# Need quick help!! - trailer lights hook up



## crankbait09 (Jan 11, 2012)

I have a 2002 Chevy S10 and I am trying to locate the trailer light hook up harness around the rear license plate area. there are three electrical harnesses. two are on the left and right side of the truck and one longer one right int he middle of the truck behind the license plate.

I took off the dust caps and it looks like they are all female parts that require some type of pin that looks similar to a fuse that you'd pull out of the fuse panel.

These pins do not match up with the electrical harness that is with the trailer.

Where is the wiring harness that I should be hooking to?
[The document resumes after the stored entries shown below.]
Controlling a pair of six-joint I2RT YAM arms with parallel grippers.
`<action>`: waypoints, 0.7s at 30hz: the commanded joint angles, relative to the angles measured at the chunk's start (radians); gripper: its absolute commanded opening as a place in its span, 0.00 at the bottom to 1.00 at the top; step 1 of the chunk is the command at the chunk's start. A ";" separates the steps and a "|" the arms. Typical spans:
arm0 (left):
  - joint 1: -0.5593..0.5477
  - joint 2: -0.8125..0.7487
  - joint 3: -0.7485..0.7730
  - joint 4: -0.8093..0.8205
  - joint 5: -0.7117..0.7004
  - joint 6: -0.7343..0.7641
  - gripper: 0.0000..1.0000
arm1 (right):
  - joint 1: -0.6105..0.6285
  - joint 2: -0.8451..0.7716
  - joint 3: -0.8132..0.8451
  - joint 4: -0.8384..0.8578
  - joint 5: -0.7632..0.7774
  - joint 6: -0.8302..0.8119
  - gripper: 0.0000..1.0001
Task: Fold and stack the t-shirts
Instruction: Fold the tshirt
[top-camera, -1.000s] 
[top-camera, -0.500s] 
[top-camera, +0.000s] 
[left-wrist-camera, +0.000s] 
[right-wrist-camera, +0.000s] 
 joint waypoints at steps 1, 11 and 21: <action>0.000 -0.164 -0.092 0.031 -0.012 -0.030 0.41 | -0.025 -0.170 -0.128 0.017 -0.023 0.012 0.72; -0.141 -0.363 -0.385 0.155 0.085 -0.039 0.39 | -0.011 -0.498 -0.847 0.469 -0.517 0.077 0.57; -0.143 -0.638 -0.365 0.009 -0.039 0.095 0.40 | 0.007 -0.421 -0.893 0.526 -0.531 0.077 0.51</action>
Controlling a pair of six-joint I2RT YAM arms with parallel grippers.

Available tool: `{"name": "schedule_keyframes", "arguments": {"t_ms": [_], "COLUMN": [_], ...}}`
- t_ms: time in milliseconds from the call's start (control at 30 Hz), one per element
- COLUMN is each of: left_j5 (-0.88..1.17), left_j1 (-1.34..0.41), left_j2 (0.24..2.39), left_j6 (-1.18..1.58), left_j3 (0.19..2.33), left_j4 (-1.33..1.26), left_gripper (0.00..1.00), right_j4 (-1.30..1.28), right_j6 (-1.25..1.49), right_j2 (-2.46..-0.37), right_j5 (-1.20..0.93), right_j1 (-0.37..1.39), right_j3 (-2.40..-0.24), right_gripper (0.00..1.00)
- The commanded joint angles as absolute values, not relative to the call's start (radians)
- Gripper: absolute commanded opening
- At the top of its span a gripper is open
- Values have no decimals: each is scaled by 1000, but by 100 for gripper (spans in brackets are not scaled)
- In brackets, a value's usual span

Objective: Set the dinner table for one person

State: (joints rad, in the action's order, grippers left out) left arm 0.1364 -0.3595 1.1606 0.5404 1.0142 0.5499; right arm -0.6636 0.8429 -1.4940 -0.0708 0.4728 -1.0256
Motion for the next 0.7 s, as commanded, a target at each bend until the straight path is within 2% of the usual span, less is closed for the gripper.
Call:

Anyone know?


----------



## spotco2 (Jan 11, 2012)

You probably need an adapter that goes from the OE harness to whatever harness your trailer has.

Something like one of these

https://www.etrailer.com/t1-2002_Chevrolet_S-10+Pickup.htm

You can usually find them at your local auto parts stores or Wal-Mart.


----------



## Jdholmes (Jan 11, 2012)

Yah I had to get an adapter for my ranger, too.

If you can't find the one that says it will work with an s10 at auto zone or Walmart (I couldn't) check with the uhaul place...they had it for me.


----------



## crankbait09 (Jan 12, 2012)

awesome, thank you!!

I did find a wiring harness at Home Depot but it was only the 4 pin one.......would'nt match up with my truck.

I did see the one from etrailer.com but I kinda need this done TODAY and can't wait for shipping. I wonder if I don't even have a trailer light harness installed on the vehicle...........


----------



## Jdholmes (Jan 12, 2012)

That is what happened with the ranger and why you need an adapter, probably.

Mine fits between the plug for the left and right tail lights. Basically you unplug the connection of those two and fit this adapter into the middle and it makes kind of a T.


----------



## UtahBassKicker (Jan 12, 2012)

How far are you hauling it?


----------



## crankbait09 (Jan 12, 2012)

well, I took the chance and hauled it without trailer lights!! I am home with no cop stopping me in the process.

Prior to picking up the boat I went to U-Haul and they had what I needed. ($9). They sell a harness that has me splicing in to the tail lights of the truck. So when I have them hooked up, I will have a female end that will hook to the trailer each time I use it.

So all that worrying for nothing!! 

Now I will install it so I have no worries next time


----------



## muskiemike12 (Jan 12, 2012)

Lets have a look at the boat now.


----------



## crankbait09 (Jan 12, 2012)

I don't have all the accessories shown but here is my new friend  .

Now the fun begins. (the motor is an 18HP Johnson OB).

Not bad for $600

https://s804.photobucket.com/albums/yy321/crankbait09/


----------



## spotco2 (Jan 12, 2012)

Good looking boat!


----------



## JasonLester (Jan 22, 2012)

Hey Neighbor,

So you got the adaptor installed for your truck? Where are you near Cincinnati. I'm NE of there is why I ask. 

Good looking boat you got. 

Jason


----------



## richg99 (Jan 22, 2012)

Now that you have some time......If it were I, I'd look around on the internet and order a plug and play wiring connector. Take the one back to U-Haul and get your $9.00 bucks back. 

I've spent more time messing with similar trailer wiring than I care to remember. The plug and play systems are worth the money IMHO. 

Some auto systems are positive ground, most are negative ground. Just too many possibilities to screw up, even if you think you have the right stuff. Laying on the ground taping and re-taping connections is a PIA.

regards, R


----------



## crankbait09 (Jan 22, 2012)

I did take that back. I ended up buying a connector from e-trailer.com. that was easier than splicing or anything else you can think of. I have a Smyth Auto part store near by that sells etrailer stuff.......got it there for $18 i think it was.


----------



## richg99 (Jan 22, 2012)

Good move! If they had made those plug&play devices way back when,....I wouldn't have as much gray hair now. 
regards, R


----------



## Jdholmes (Jan 22, 2012)

The plug I got at uhaul was a plug and play version...I didn't want to splice either...it's just a pain in the neck that can easily be avoided.


----------